* **INSTRUCTIONS TO FOLLOW**:
Reproduce exactly, from the data that follows, the line with "yellow plastic bin: box: [195, 127, 216, 157], surface", the line with "I'd appreciate your help detecting the left gripper left", and every line that lies between them.

(Records contained in a dataset)

┌────────

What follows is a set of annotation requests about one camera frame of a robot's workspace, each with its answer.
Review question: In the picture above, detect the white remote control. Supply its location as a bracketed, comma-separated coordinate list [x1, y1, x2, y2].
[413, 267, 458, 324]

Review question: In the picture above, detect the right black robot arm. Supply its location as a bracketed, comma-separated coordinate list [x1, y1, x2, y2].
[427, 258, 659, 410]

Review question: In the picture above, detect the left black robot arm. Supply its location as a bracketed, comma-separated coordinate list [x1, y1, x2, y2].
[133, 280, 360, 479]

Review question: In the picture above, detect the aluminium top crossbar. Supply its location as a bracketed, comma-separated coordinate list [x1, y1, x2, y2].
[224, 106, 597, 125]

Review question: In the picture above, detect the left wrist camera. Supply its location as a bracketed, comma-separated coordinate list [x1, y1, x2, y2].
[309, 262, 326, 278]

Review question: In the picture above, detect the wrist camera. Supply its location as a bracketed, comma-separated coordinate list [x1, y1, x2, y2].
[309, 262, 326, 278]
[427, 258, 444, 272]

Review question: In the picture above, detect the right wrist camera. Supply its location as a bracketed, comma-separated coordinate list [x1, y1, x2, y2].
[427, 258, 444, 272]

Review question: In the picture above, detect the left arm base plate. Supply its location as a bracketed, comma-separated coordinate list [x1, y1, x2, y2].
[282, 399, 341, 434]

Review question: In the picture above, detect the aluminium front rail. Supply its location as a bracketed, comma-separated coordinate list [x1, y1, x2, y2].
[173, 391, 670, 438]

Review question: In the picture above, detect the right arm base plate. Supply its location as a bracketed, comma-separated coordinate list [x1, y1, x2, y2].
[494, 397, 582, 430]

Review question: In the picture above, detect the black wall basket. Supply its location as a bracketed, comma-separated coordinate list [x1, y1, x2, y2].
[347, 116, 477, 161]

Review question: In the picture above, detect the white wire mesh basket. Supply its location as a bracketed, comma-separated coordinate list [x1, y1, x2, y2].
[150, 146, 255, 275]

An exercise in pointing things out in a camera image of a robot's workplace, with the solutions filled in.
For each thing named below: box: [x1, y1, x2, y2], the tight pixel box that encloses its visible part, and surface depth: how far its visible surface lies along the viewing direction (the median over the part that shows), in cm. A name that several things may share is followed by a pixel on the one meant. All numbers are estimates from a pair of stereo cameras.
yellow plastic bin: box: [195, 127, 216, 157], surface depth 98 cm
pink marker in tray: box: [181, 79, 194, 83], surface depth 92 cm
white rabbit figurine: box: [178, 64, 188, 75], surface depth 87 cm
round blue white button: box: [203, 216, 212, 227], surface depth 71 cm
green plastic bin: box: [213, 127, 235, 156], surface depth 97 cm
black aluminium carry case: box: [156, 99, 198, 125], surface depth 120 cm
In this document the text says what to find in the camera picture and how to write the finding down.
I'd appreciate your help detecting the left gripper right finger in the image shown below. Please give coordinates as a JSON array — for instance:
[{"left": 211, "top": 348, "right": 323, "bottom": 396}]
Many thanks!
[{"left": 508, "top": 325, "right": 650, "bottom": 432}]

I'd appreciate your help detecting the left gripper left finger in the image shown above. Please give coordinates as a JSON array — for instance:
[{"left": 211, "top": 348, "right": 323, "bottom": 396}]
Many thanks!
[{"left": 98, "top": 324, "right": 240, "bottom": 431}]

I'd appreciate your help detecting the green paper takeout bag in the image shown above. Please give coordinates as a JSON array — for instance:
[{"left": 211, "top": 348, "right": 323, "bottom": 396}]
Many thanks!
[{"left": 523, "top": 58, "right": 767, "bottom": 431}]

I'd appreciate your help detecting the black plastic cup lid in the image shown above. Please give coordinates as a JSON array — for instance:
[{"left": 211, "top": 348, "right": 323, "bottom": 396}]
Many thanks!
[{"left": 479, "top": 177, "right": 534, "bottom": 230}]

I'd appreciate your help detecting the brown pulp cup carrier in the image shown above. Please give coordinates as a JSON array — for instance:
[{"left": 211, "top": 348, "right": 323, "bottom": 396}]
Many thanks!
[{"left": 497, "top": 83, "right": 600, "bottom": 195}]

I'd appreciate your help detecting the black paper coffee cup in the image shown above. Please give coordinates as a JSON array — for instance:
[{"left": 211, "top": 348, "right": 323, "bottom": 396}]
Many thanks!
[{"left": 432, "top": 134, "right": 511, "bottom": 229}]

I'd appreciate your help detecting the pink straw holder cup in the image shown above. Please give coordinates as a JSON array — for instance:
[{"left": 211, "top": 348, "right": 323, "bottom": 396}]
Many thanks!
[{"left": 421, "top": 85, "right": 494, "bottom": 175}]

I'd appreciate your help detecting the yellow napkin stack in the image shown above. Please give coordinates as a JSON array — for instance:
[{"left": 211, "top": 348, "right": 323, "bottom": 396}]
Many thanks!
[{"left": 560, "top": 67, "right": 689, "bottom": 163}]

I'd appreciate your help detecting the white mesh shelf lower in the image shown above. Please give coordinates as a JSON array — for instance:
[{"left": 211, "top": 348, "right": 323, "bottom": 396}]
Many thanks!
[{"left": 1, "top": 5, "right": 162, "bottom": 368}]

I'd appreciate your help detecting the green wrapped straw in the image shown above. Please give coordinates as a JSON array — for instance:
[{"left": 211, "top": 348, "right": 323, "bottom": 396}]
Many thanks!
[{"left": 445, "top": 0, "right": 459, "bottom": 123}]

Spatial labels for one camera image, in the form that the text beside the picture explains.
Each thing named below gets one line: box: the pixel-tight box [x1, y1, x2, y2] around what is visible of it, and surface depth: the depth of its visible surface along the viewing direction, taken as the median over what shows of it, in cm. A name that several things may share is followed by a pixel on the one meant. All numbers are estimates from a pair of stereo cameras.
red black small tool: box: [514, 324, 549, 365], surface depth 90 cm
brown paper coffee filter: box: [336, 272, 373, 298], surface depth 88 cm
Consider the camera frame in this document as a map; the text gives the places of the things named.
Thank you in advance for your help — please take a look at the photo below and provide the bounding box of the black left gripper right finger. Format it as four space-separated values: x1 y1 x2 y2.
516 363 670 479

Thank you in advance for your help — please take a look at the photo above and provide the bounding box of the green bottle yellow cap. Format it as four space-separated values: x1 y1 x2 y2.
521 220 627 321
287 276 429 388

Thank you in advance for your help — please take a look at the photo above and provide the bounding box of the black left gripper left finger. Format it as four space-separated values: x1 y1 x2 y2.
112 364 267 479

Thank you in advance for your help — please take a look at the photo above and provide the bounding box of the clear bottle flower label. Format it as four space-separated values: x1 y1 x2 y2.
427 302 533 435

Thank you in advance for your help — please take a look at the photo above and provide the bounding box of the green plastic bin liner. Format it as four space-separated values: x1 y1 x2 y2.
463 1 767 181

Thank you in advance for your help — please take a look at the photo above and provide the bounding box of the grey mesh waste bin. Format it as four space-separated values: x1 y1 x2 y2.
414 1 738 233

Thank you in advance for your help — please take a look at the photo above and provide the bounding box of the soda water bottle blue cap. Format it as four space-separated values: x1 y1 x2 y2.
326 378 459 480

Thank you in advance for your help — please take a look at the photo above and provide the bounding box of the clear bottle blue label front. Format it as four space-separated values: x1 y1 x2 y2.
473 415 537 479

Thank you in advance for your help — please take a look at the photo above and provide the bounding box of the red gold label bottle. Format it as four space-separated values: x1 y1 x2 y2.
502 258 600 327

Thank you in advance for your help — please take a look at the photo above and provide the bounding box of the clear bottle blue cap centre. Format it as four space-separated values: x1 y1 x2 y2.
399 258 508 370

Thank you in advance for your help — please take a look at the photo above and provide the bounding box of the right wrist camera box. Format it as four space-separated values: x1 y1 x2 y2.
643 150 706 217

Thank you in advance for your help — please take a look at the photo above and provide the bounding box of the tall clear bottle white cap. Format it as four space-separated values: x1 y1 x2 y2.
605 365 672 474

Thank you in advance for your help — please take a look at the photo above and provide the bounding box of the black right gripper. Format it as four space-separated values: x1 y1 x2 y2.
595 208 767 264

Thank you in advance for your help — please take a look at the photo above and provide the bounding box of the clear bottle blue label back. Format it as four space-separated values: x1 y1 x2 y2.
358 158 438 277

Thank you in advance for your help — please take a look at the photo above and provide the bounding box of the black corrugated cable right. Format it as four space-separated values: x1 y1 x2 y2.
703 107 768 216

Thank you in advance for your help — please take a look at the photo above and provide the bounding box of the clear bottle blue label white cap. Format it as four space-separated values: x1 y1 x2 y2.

└────────

* **OUTPUT FOR THIS EXERCISE**:
yellow plastic bin: box: [195, 127, 216, 157], surface depth 98 cm
pink marker in tray: box: [181, 79, 194, 83], surface depth 92 cm
white rabbit figurine: box: [178, 64, 188, 75], surface depth 87 cm
round blue white button: box: [203, 216, 212, 227], surface depth 71 cm
green plastic bin: box: [213, 127, 235, 156], surface depth 97 cm
black aluminium carry case: box: [156, 99, 198, 125], surface depth 120 cm
In this document the text says what to find in the camera picture and how to write the finding down.
I'd appreciate your help detecting the left gripper right finger in the image shown below. Please give coordinates as a JSON array — for instance:
[{"left": 211, "top": 348, "right": 323, "bottom": 396}]
Many thanks!
[{"left": 508, "top": 325, "right": 650, "bottom": 432}]

I'd appreciate your help detecting the left gripper left finger in the image shown above. Please give coordinates as a JSON array — for instance:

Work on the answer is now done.